* _Exercise_
Quote the data below in full, please, without altering anything.

* _Listed entries_
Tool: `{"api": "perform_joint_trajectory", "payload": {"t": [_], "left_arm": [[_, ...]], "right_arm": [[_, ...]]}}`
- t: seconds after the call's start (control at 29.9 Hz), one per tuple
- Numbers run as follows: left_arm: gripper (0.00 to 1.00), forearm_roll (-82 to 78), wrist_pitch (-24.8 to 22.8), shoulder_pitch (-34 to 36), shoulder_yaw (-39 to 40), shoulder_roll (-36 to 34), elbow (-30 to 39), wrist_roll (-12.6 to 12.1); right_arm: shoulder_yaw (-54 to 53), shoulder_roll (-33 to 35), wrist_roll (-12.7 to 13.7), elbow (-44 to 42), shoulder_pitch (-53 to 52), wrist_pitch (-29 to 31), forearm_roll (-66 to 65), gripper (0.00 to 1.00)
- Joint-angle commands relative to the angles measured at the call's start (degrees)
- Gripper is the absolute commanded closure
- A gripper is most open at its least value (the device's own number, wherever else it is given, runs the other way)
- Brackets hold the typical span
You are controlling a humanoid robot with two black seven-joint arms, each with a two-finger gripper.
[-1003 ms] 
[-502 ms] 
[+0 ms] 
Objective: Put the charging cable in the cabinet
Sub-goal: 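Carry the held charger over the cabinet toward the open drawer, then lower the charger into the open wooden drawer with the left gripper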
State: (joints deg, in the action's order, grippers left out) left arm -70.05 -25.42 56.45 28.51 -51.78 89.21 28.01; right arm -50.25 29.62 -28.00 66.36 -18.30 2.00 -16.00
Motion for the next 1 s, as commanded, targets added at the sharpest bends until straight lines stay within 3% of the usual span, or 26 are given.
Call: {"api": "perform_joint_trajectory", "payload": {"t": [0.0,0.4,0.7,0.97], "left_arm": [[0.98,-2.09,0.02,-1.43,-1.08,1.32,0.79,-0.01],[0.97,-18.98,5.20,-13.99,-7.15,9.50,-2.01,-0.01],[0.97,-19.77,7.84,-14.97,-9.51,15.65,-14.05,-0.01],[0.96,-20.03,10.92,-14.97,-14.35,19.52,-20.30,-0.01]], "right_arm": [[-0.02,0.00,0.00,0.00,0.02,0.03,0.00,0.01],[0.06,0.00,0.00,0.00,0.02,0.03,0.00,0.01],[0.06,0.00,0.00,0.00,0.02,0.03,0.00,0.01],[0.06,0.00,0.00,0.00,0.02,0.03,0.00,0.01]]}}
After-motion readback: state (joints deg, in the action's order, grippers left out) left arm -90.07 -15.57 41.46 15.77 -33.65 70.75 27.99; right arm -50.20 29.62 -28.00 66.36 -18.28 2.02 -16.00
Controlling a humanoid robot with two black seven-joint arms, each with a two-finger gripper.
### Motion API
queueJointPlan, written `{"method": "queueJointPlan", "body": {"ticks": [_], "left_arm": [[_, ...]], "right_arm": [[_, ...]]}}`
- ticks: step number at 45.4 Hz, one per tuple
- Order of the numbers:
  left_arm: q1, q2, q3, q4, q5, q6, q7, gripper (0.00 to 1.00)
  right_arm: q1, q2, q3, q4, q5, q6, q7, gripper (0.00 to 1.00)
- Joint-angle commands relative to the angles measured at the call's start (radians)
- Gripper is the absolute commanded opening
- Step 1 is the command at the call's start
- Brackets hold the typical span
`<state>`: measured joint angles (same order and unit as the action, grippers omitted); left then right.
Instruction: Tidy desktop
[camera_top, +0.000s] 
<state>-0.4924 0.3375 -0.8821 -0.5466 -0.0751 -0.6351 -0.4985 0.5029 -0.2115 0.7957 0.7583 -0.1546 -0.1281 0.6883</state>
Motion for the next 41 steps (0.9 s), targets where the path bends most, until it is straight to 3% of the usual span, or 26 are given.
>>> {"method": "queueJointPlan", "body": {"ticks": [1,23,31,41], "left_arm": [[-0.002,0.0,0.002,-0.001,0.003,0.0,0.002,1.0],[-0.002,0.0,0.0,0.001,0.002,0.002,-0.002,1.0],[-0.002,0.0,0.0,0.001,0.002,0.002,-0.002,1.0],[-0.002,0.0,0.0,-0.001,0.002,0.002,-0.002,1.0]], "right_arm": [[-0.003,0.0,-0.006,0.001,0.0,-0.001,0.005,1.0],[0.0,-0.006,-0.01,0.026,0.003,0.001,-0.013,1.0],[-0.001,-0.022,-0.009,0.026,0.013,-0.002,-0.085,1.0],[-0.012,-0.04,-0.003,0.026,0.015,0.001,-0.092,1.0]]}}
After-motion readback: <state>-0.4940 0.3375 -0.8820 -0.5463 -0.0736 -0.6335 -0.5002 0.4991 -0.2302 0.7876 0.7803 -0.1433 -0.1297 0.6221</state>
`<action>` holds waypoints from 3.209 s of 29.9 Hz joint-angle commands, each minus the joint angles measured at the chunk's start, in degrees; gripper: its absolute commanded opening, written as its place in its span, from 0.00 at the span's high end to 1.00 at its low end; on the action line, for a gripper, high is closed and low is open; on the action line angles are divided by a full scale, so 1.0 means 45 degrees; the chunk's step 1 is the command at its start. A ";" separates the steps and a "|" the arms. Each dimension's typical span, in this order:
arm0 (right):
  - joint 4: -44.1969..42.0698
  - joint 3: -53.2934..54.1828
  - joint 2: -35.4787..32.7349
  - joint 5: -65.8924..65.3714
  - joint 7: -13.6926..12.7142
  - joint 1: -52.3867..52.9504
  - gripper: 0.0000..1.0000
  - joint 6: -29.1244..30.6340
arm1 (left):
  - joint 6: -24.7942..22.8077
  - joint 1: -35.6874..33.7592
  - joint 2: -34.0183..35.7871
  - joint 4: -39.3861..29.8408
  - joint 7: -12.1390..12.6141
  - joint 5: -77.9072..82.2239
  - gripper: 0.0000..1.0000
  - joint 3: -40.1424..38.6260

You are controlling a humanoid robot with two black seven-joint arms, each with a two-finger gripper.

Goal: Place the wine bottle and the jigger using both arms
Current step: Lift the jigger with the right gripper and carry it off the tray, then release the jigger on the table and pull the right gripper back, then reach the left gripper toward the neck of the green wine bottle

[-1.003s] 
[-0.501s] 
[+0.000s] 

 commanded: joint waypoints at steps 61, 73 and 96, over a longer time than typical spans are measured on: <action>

* _The answer_
Tool: `{"api": "perform_joint_trajectory", "payload": {"t": [_], "left_arm": [[_, ...]], "right_arm": [[_, ...]]}}`
- t: seconds after the call's start (control at 29.9 Hz), one per tuple
- Numbers run as follows: left_arm: gripper (0.00 to 1.00), forearm_roll (-82 to 78), wrist_pitch (-24.8 to 22.8), shoulder_pitch (-34 to 36), shoulder_yaw (-39 to 40), shoulder_roll (-36 to 34), elbow (-30 to 39), wrist_roll (-12.6 to 12.1); right_arm: shoulder_yaw (-54 to 53), shoulder_roll (-33 to 35), wrist_roll (-12.7 to 13.7), elbow (-44 to 42), shoulder_pitch (-53 to 52), wrist_pitch (-29 to 31), forearm_roll (-66 to 65), gripper (0.00 to 1.00)
- Joint-angle commands relative to the angles measured at the call's start (degrees)
- Gripper is the absolute commanded closure
- A gripper is most open at its least value (the device's own number, wherever else it is given, runs the other way)
- Brackets hold the typical span
You are controlling a humanoid robot with two black seven-joint arms, each with a two-finger gripper.
[-1003 ms] 
[-502 ms] 
[+0 ms] 
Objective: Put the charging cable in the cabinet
Sub-goal: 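Carry the held charger over the cabinet toward the open drawer, then lower the charger into the open wooden drawer with the left gripper
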State: (joints deg, in the action's order, grippers left out) left arm -70.05 -25.42 56.45 28.51 -51.78 89.21 28.01; right arm -50.25 29.62 -28.00 66.36 -18.30 2.00 -16.00
Motion for the next 1 s, as commanded, targets added at the sharpest bends until straight lines stay within 3% of the usual span, or 26 are given.
Call: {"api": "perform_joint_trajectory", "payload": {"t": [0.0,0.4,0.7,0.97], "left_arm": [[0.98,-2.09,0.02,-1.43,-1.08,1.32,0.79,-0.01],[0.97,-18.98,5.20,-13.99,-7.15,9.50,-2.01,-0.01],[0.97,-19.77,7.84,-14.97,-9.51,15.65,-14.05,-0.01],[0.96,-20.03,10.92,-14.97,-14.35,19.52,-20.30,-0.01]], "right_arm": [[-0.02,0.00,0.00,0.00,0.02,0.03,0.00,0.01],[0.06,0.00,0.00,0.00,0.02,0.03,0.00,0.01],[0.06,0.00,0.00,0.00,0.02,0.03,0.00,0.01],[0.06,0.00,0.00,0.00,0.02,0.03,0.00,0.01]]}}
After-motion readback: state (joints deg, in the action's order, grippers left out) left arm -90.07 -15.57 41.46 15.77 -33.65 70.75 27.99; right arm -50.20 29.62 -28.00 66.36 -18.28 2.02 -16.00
Controlling a humanoid robot with two black seven-joint arms, each with a two-finger gripper.
### Motion API
queueJointPlan, written `{"method": "queueJointPlan", "body": {"ticks": [_], "left_arm": [[_, ...]], "right_arm": [[_, ...]]}}`
- ticks: step number at 45.4 Hz, one per tuple
- Order of the numbers:
  left_arm: q1, q2, q3, q4, q5, q6, q7, gripper (0.00 to 1.00)
  right_arm: q1, q2, q3, q4, q5, q6, q7, gripper (0.00 to 1.00)
- Joint-angle commands relative to the angles measured at the call's start (radians)
- Gripper is the absolute commanded opening
- Step 1 is the command at the call's start
- Brackets hold the typical span
`<state>`: measured joint angles (same order and unit as the action, grippers omitted); left then right.
Instruction: Tidy desktop
[camera_top, +0.000s] 
<state>-0.4924 0.3375 -0.8821 -0.5466 -0.0751 -0.6351 -0.4985 0.5029 -0.2115 0.7957 0.7583 -0.1546 -0.1281 0.6883</state>
Motion for the next 41 steps (0.9 s), targets where the path bends most, until it is straight to 3% of the usual span, or 26 are given.
>>> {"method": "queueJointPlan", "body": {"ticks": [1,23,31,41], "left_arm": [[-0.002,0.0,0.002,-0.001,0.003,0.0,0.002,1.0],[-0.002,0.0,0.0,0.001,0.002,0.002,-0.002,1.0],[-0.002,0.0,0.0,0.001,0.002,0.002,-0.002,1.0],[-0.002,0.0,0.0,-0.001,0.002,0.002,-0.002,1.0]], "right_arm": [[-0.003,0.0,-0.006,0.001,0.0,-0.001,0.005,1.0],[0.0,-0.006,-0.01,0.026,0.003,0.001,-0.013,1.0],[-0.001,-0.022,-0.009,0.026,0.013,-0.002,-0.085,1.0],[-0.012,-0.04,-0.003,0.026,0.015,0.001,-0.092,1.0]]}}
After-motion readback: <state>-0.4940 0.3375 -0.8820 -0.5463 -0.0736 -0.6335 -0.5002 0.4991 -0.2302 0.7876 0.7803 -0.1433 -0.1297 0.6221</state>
`<action>` holds waypoints from 3.209 s of 29.9 Hz joint-angle commands, each minus the joint angles measured at the chunk's start, in degrees; gripper: its absolute commanded opening, written as its place in its span, from 0.00 at the span's high end to 1.00 at its low end; on the action line, for a gripper, high is closed and low is open; on the action line angles are divided by a full scale, so 1.0 means 45 degrees; the chunk's step 1 is the command at its start. A ";" separates the steps and a "|" the arms. Each dimension's typical span, in this order:
arm0 (right):
  - joint 4: -44.1969..42.0698
  - joint 3: -53.2934..54.1828
  - joint 2: -35.4787..32.7349
  - joint 5: -65.8924..65.3714
  - joint 7: -13.6926..12.7142
  - joint 1: -52.3867..52.9504
  - gripper: 0.0000..1.0000
  - joint 6: -29.1244..30.6340
arm1 (left):
  - joint 6: -24.7942..22.8077
  - joint 1: -35.6874..33.7592
  - joint 2: -34.0183..35.7871
  - joint 4: -39.3861..29.8408
  - joint 7: -12.1390..12.6141
  - joint 5: -77.9072..82.2239
  - gripper: 0.0000..1.0000
  - joint 3: -40.1424..38.6260

You are controlling a humanoid robot with two black seven-joint arms, each with a two-finger gripper.

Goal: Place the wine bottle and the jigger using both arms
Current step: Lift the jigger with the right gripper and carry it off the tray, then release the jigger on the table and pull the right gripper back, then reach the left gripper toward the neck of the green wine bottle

[-1.003s] 
[-0.501s] 
[+0.000s] 

 commanded: joint waypoints at steps 61, 73 and 96, over a longer time than typical spans are measured on: <action>

What was produced is the complete output.